**WORK TO BE COMPLETED**
The lines below, from the one holding "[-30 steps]" through the one holding "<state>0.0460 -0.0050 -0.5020", are to be restated word for word, with all images left out.

------ ENTRIES SHOWN ------

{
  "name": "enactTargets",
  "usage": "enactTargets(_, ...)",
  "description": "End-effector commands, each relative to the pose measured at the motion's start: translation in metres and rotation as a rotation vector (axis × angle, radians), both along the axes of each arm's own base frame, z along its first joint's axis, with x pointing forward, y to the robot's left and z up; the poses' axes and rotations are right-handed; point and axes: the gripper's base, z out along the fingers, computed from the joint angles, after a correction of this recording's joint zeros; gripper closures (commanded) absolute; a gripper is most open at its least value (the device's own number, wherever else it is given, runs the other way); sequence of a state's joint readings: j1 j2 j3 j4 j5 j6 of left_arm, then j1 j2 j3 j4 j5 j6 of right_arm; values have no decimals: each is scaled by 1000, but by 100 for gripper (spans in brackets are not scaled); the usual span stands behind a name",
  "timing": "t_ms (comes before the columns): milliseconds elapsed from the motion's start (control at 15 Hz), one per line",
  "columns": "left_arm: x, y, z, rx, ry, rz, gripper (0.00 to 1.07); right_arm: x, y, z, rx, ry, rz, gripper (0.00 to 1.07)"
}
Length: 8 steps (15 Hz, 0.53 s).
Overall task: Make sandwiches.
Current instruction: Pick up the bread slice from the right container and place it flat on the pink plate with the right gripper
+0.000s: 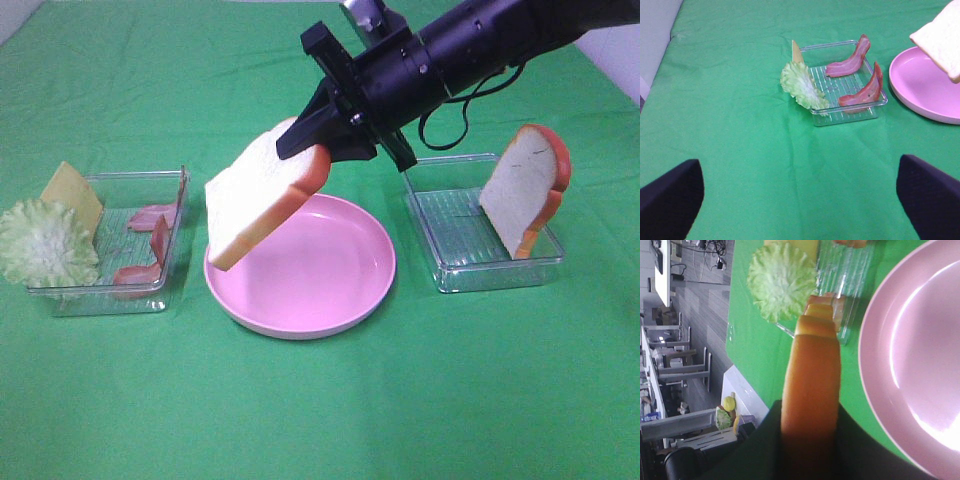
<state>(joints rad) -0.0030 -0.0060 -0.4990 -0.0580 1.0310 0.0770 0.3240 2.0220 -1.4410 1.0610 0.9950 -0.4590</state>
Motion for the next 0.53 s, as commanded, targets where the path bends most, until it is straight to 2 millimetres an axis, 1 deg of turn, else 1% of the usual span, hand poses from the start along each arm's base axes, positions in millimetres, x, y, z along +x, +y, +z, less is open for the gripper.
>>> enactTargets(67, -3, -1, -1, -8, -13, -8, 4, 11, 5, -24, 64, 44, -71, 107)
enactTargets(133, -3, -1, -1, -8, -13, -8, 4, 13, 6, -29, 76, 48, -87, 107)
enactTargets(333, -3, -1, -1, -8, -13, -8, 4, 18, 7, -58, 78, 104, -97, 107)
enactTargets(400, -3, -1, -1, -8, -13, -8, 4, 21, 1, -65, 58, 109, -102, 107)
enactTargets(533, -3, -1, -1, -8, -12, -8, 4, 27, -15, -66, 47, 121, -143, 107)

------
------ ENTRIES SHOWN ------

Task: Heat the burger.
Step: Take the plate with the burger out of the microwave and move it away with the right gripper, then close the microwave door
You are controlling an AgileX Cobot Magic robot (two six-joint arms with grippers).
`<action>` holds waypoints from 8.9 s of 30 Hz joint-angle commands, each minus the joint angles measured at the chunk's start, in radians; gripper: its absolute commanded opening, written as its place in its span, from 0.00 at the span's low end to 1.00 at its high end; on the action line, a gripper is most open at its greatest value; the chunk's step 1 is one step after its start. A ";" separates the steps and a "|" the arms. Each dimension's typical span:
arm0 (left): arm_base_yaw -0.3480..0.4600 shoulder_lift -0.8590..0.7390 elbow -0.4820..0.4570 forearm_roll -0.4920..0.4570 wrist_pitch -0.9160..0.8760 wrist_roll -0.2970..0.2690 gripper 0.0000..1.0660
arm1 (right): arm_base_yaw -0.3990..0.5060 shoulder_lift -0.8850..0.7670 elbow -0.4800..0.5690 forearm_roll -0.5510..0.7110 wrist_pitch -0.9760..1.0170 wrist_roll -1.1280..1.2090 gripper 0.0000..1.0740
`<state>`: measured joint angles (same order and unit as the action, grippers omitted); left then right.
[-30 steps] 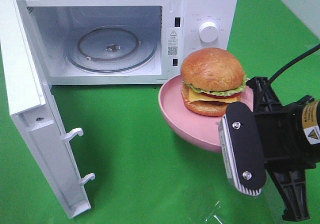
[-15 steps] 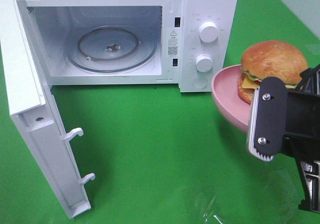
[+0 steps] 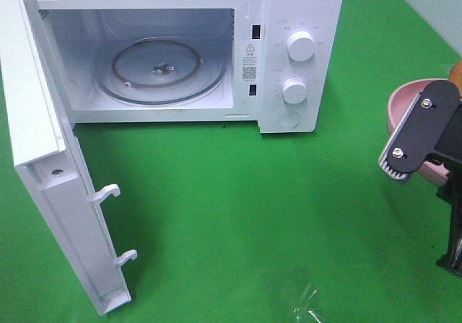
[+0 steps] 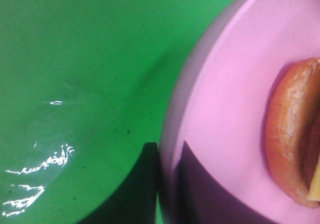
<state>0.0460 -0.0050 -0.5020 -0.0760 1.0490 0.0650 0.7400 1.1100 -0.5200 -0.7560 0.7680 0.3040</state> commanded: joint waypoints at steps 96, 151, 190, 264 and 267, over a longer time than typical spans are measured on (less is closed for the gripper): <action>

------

**SOLUTION FOR THIS PROBLEM**
[-30 steps] 
[-15 steps] 
[+0 steps] 
[+0 steps] 
<state>0.0460 -0.0050 -0.5020 -0.0760 1.0490 0.0650 0.7400 1.1100 -0.5200 -0.7560 0.7680 0.3040</state> commanded: joint waypoints at steps 96, 151, 190, 264 and 267, over a longer time than typical spans are measured on (less is closed for the gripper): <action>

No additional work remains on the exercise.